Now, it's never been easy for me to say goodbye. I certainly moved a lot during my youth, and I loved the adventure of it all. But it is never easy to say goodbye to a person, place, or thing that we love.
I've found in life that the places and things that I have come to love I love because of the memories that have been made there. It's hard for me to truly love something unless it has special events, people, memories etc. attached to it. I loved my silky blanket as a child because of the comfort and security that I felt when I held it. I loved the different towns and houses that I lived in because my family was always there with me.

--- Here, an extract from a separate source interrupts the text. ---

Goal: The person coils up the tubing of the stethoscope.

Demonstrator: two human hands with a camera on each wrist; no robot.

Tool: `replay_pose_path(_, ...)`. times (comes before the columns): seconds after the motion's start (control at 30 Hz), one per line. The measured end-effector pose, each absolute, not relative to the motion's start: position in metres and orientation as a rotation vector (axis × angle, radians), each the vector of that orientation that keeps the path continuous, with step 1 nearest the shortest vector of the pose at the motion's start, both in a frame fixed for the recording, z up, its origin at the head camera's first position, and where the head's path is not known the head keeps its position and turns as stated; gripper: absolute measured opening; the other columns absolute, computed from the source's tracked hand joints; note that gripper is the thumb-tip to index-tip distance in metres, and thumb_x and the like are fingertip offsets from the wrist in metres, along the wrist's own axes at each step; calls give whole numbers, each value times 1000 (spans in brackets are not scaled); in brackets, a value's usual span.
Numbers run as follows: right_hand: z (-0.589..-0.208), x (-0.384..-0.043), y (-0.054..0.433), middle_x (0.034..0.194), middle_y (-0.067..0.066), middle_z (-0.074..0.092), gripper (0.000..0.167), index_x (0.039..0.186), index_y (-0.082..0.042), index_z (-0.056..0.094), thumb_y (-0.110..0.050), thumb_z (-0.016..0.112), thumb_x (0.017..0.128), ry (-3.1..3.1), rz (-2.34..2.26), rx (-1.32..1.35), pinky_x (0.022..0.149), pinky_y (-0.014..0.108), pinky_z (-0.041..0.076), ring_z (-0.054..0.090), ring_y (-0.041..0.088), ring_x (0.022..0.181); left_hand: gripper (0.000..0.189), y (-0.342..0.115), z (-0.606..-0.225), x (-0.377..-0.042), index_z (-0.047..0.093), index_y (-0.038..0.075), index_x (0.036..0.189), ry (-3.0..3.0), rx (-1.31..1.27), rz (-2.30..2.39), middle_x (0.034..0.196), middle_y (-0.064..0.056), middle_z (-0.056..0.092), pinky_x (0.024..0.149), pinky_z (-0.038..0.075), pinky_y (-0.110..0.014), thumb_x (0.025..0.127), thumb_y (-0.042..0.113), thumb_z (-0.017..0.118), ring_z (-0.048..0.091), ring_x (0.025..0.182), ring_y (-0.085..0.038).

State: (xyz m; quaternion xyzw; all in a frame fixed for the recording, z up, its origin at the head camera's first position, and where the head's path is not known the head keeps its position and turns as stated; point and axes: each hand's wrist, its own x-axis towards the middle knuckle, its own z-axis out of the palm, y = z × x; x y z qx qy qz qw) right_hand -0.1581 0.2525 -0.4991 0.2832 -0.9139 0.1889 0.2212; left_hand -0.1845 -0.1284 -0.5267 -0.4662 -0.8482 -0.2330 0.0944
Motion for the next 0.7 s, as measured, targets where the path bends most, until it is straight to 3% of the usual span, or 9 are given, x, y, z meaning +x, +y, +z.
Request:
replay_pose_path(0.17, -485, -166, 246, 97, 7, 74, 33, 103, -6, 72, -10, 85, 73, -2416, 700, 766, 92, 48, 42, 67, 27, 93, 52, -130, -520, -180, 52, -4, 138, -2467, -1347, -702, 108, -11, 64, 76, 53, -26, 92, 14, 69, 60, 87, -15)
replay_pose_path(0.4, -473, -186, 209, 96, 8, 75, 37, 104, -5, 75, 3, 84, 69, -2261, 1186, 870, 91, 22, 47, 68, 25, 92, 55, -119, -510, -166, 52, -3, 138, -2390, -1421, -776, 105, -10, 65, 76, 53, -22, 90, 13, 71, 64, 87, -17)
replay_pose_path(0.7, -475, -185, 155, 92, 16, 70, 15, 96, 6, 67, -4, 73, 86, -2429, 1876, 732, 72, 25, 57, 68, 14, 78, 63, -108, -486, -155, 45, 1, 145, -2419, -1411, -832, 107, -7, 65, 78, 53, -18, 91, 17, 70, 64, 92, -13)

I loved the different places that I've traveled to - Vancouver, San Francisco, Boston, Charleston, Grenada, Jamaica, Italy, Denmark, New York, Washington D.C., Spain - because the memories made there emblazoned themselves on my mind and dug into my heart.
In the Fall of 2007 I started falling in love. That love led to an engagement, that engagement led to a marriage, that marriage led to a new life with another person... a wonderful person that I cannot imagine life without! That new life led to a new place to live... a sweet little house on a quiet little street that looks like a cottage from a Kinkade painting. That small house became a home because of the person that I have gotten to share it with for almost two years now.
That sweet house is now being given away to someone else because our expanding family needs a little more room. We put the house on the market in November before we even knew about the sweet addition that we would be looking forward to... and in July - two weeks before we were going to take it off of the market - we received an offer. This offer came with the contingency that we be out of the house by August 2nd. A pretty quick turn around... a little overwhelming.
Now, it's July 29th... we're packing, storing, preparing. We have three days to be out of our house, and I can't help but feel a little sad. I am thankful that the Lord's ways are perfect, and that He has ordained that we sell our house and embark on a new adventure. But as a human being, I'll just miss the sweet little house where Will and I began our life together.
I am thankful, however, that a house is not a home. Home is the place where my family resides. That may range from a shack to a mansion, but the type of covering does not matter as long as the ones that I love are near me. I pray that as we consider our new place of residence, we always remember the words of Psalm 127:1: "Unless the Lord builds the house, those who build it labor in vain."
So.... farewell sweet house! Thanks for being the place that where we began together. Now - with the Lord's help - on to new adventures and memories together!